GIVEN ENTRIES:
• • • • • • •
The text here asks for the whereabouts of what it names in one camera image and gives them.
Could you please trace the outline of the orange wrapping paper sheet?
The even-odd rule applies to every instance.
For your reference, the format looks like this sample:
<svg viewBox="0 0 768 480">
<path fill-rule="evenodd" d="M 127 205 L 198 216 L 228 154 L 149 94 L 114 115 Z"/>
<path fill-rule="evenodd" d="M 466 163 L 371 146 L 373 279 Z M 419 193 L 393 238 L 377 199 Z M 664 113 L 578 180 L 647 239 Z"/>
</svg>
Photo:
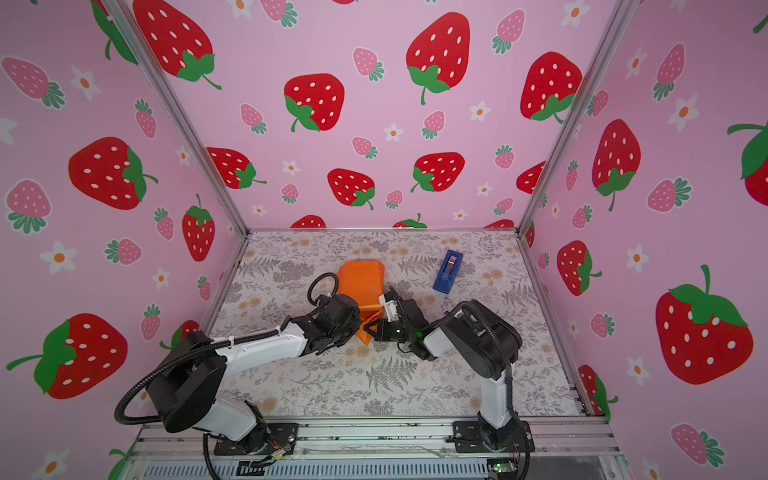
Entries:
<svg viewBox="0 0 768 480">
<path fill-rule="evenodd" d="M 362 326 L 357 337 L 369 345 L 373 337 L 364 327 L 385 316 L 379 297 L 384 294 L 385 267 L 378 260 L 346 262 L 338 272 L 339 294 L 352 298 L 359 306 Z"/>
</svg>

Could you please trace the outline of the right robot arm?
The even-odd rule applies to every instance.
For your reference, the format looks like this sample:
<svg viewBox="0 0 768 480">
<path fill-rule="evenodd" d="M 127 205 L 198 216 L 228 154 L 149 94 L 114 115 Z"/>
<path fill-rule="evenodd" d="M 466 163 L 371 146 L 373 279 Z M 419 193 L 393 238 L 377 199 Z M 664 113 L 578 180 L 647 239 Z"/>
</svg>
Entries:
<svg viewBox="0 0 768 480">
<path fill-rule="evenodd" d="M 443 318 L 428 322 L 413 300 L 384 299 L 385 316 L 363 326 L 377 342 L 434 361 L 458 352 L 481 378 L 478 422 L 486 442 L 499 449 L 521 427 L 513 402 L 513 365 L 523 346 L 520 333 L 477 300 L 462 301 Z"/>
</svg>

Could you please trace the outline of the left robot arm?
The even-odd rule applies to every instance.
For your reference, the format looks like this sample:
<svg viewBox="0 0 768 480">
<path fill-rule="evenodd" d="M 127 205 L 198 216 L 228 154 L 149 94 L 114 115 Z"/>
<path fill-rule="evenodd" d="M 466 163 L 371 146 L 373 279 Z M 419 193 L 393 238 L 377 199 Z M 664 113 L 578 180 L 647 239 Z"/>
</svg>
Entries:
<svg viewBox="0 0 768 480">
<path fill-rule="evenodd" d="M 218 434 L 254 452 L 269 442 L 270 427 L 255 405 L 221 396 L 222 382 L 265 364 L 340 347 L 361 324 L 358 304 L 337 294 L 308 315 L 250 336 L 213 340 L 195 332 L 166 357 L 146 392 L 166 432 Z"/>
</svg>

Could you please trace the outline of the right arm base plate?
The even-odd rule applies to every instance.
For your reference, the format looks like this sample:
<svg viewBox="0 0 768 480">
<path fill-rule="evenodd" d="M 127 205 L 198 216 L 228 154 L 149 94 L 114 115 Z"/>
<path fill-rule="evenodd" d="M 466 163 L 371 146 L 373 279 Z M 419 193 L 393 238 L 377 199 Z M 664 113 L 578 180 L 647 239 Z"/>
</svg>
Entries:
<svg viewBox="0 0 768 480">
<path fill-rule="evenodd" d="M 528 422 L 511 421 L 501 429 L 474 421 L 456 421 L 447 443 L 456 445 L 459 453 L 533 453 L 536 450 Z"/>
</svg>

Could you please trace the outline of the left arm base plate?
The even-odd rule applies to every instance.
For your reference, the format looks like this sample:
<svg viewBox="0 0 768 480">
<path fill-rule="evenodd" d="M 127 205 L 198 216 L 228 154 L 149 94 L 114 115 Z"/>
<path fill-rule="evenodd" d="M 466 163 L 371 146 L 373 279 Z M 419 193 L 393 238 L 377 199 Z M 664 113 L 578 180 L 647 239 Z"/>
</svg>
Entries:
• • • • • • •
BRIEF: Search the listing above for the string "robot" and copy each line that has it.

EXPECTED OUTPUT:
Could you please trace the outline of the right robot arm?
Could you please trace the outline of the left robot arm?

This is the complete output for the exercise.